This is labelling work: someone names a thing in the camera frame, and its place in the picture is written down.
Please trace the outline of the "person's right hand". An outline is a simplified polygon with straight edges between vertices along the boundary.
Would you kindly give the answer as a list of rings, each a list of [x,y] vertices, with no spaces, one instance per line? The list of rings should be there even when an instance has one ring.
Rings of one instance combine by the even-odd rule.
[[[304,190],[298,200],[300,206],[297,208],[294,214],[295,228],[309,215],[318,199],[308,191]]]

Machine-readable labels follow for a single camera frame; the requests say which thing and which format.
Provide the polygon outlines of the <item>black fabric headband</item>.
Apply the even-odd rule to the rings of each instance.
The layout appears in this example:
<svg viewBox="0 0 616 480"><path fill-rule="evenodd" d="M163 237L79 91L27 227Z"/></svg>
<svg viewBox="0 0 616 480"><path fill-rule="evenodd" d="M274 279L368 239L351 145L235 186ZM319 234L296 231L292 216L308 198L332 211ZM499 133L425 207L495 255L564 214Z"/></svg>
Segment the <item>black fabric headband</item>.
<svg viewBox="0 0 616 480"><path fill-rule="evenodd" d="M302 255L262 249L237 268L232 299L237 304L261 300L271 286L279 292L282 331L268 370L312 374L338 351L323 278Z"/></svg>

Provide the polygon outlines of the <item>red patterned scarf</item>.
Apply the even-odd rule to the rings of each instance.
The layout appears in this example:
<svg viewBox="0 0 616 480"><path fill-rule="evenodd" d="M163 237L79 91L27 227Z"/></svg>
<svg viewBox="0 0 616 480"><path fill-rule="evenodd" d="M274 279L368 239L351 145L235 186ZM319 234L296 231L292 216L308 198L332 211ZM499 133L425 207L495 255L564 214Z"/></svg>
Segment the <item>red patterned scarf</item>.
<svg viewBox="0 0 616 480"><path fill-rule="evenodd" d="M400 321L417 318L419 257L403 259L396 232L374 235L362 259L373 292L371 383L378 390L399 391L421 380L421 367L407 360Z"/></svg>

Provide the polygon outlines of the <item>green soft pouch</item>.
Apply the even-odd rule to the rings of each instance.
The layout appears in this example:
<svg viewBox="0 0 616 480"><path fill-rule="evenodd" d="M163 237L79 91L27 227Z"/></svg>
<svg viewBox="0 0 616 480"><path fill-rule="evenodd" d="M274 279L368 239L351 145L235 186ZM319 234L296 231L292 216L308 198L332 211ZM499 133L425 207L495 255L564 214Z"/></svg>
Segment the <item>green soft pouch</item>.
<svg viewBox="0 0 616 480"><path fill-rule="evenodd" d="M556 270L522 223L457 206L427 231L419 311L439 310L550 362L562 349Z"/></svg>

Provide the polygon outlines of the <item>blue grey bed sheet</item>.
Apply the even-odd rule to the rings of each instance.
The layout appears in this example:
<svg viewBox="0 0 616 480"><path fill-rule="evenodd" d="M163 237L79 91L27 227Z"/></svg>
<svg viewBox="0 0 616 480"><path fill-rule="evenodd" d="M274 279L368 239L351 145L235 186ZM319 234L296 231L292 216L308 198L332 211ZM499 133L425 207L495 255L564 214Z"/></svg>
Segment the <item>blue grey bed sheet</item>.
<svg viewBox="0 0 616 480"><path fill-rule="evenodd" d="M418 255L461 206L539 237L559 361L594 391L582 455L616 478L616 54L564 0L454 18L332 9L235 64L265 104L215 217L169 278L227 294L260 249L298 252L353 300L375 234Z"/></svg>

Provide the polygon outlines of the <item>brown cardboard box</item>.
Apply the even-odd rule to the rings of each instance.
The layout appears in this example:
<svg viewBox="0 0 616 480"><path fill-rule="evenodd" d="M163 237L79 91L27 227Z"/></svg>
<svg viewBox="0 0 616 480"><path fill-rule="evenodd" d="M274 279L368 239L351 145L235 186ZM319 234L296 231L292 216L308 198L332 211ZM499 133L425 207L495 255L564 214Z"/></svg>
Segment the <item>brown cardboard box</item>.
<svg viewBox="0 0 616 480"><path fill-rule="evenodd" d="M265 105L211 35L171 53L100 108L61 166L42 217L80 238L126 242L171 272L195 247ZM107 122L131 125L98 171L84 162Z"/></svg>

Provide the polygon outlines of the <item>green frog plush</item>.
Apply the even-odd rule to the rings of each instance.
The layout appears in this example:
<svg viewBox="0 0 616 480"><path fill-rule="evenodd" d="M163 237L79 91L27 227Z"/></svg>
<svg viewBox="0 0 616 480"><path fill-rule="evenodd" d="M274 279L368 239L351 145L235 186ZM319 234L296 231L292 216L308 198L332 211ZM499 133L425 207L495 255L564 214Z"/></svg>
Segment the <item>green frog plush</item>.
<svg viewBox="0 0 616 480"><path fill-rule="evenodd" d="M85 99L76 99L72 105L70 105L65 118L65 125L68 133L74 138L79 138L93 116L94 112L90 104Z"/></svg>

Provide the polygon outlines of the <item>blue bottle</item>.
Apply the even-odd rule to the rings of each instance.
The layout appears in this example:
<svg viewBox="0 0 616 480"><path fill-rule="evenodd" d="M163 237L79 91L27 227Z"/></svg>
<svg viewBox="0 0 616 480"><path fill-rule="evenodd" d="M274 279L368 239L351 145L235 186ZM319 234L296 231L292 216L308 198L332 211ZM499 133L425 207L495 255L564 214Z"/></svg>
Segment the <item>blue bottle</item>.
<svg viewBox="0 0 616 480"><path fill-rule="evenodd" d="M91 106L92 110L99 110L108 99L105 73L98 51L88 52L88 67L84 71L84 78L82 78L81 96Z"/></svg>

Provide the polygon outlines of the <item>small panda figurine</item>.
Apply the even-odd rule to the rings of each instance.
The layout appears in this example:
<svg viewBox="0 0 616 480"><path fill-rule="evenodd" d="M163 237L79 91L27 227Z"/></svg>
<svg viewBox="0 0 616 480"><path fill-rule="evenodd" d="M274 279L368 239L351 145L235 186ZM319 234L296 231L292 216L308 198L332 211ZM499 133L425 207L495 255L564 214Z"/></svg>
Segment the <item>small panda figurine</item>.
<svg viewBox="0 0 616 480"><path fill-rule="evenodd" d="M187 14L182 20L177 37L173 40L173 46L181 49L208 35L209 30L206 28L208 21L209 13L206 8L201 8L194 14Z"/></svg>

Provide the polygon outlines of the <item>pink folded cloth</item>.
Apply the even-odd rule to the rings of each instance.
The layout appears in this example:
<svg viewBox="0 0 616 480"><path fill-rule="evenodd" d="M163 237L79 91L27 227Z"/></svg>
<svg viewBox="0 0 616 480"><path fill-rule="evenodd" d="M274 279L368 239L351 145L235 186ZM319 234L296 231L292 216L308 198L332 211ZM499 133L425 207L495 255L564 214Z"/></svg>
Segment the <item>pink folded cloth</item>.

▬▬▬

* **Task directions**:
Print all of the data exactly as it stands above.

* **Result below**:
This is labelling work: someone names a thing in the camera frame, and its place in the picture is written down.
Please trace the outline of the "person's right hand". An outline is a simplified polygon with straight edges between vertices along the boundary.
Would you kindly give the answer as a list of rings, each a list of [x,y] vertices, with no spaces, one instance per line? The list of rings should be there even when an instance has one ring.
Rings of one instance combine by the even-odd rule.
[[[304,190],[298,200],[300,206],[297,208],[294,214],[295,228],[309,215],[318,199],[308,191]]]

Machine-readable labels follow for a single camera frame; the requests say which thing and which format.
Provide the polygon outlines of the <item>black fabric headband</item>.
Apply the even-odd rule to the rings of each instance.
The layout appears in this example:
<svg viewBox="0 0 616 480"><path fill-rule="evenodd" d="M163 237L79 91L27 227Z"/></svg>
<svg viewBox="0 0 616 480"><path fill-rule="evenodd" d="M274 279L368 239L351 145L235 186ZM319 234L296 231L292 216L308 198L332 211ZM499 133L425 207L495 255L564 214Z"/></svg>
Segment the <item>black fabric headband</item>.
<svg viewBox="0 0 616 480"><path fill-rule="evenodd" d="M302 255L262 249L237 268L232 299L237 304L261 300L271 286L279 292L282 331L268 370L312 374L338 351L323 278Z"/></svg>

Provide the polygon outlines of the <item>red patterned scarf</item>.
Apply the even-odd rule to the rings of each instance.
The layout appears in this example:
<svg viewBox="0 0 616 480"><path fill-rule="evenodd" d="M163 237L79 91L27 227Z"/></svg>
<svg viewBox="0 0 616 480"><path fill-rule="evenodd" d="M274 279L368 239L351 145L235 186ZM319 234L296 231L292 216L308 198L332 211ZM499 133L425 207L495 255L564 214Z"/></svg>
Segment the <item>red patterned scarf</item>.
<svg viewBox="0 0 616 480"><path fill-rule="evenodd" d="M400 321L417 318L419 257L403 259L396 232L374 235L362 259L373 292L371 383L378 390L399 391L421 380L421 367L407 360Z"/></svg>

Provide the polygon outlines of the <item>green soft pouch</item>.
Apply the even-odd rule to the rings of each instance.
The layout appears in this example:
<svg viewBox="0 0 616 480"><path fill-rule="evenodd" d="M163 237L79 91L27 227Z"/></svg>
<svg viewBox="0 0 616 480"><path fill-rule="evenodd" d="M274 279L368 239L351 145L235 186ZM319 234L296 231L292 216L308 198L332 211ZM499 133L425 207L495 255L564 214Z"/></svg>
Segment the <item>green soft pouch</item>.
<svg viewBox="0 0 616 480"><path fill-rule="evenodd" d="M556 270L522 223L457 206L427 231L419 311L439 310L550 362L562 349Z"/></svg>

Provide the polygon outlines of the <item>blue grey bed sheet</item>.
Apply the even-odd rule to the rings of each instance.
The layout appears in this example:
<svg viewBox="0 0 616 480"><path fill-rule="evenodd" d="M163 237L79 91L27 227Z"/></svg>
<svg viewBox="0 0 616 480"><path fill-rule="evenodd" d="M274 279L368 239L351 145L235 186ZM319 234L296 231L292 216L308 198L332 211ZM499 133L425 207L495 255L564 214Z"/></svg>
Segment the <item>blue grey bed sheet</item>.
<svg viewBox="0 0 616 480"><path fill-rule="evenodd" d="M418 255L461 206L539 237L559 361L594 391L582 455L616 478L616 54L564 0L454 18L332 9L235 64L265 104L215 217L169 278L227 294L260 249L298 252L353 300L375 234Z"/></svg>

Provide the polygon outlines of the <item>brown cardboard box</item>.
Apply the even-odd rule to the rings of each instance.
The layout appears in this example:
<svg viewBox="0 0 616 480"><path fill-rule="evenodd" d="M163 237L79 91L27 227Z"/></svg>
<svg viewBox="0 0 616 480"><path fill-rule="evenodd" d="M274 279L368 239L351 145L235 186ZM319 234L296 231L292 216L308 198L332 211ZM499 133L425 207L495 255L564 214Z"/></svg>
Segment the <item>brown cardboard box</item>.
<svg viewBox="0 0 616 480"><path fill-rule="evenodd" d="M265 105L211 35L171 53L100 108L61 166L42 217L80 238L126 242L171 272L195 247ZM107 122L131 125L98 171L84 162Z"/></svg>

Provide the polygon outlines of the <item>green frog plush</item>.
Apply the even-odd rule to the rings of each instance.
The layout appears in this example:
<svg viewBox="0 0 616 480"><path fill-rule="evenodd" d="M163 237L79 91L27 227Z"/></svg>
<svg viewBox="0 0 616 480"><path fill-rule="evenodd" d="M274 279L368 239L351 145L235 186ZM319 234L296 231L292 216L308 198L332 211ZM499 133L425 207L495 255L564 214Z"/></svg>
Segment the <item>green frog plush</item>.
<svg viewBox="0 0 616 480"><path fill-rule="evenodd" d="M85 99L76 99L72 105L70 105L65 118L65 125L68 133L74 138L79 138L93 116L94 112L90 104Z"/></svg>

Provide the polygon outlines of the <item>blue bottle</item>.
Apply the even-odd rule to the rings of each instance.
The layout appears in this example:
<svg viewBox="0 0 616 480"><path fill-rule="evenodd" d="M163 237L79 91L27 227Z"/></svg>
<svg viewBox="0 0 616 480"><path fill-rule="evenodd" d="M274 279L368 239L351 145L235 186ZM319 234L296 231L292 216L308 198L332 211ZM499 133L425 207L495 255L564 214Z"/></svg>
Segment the <item>blue bottle</item>.
<svg viewBox="0 0 616 480"><path fill-rule="evenodd" d="M91 106L92 110L99 110L108 99L105 73L98 51L88 52L88 67L84 71L84 78L82 78L81 96Z"/></svg>

Provide the polygon outlines of the <item>small panda figurine</item>.
Apply the even-odd rule to the rings of each instance.
The layout appears in this example:
<svg viewBox="0 0 616 480"><path fill-rule="evenodd" d="M163 237L79 91L27 227Z"/></svg>
<svg viewBox="0 0 616 480"><path fill-rule="evenodd" d="M274 279L368 239L351 145L235 186ZM319 234L296 231L292 216L308 198L332 211ZM499 133L425 207L495 255L564 214Z"/></svg>
Segment the <item>small panda figurine</item>.
<svg viewBox="0 0 616 480"><path fill-rule="evenodd" d="M187 14L182 20L177 37L173 40L173 46L181 49L208 35L209 30L206 28L208 21L209 13L206 8L201 8L194 14Z"/></svg>

Provide the polygon outlines of the <item>pink folded cloth</item>.
Apply the even-odd rule to the rings of each instance.
The layout appears in this example:
<svg viewBox="0 0 616 480"><path fill-rule="evenodd" d="M163 237L79 91L27 227Z"/></svg>
<svg viewBox="0 0 616 480"><path fill-rule="evenodd" d="M274 279L368 239L351 145L235 186ZM319 234L296 231L292 216L308 198L332 211ZM499 133L425 207L495 255L564 214Z"/></svg>
Segment the <item>pink folded cloth</item>.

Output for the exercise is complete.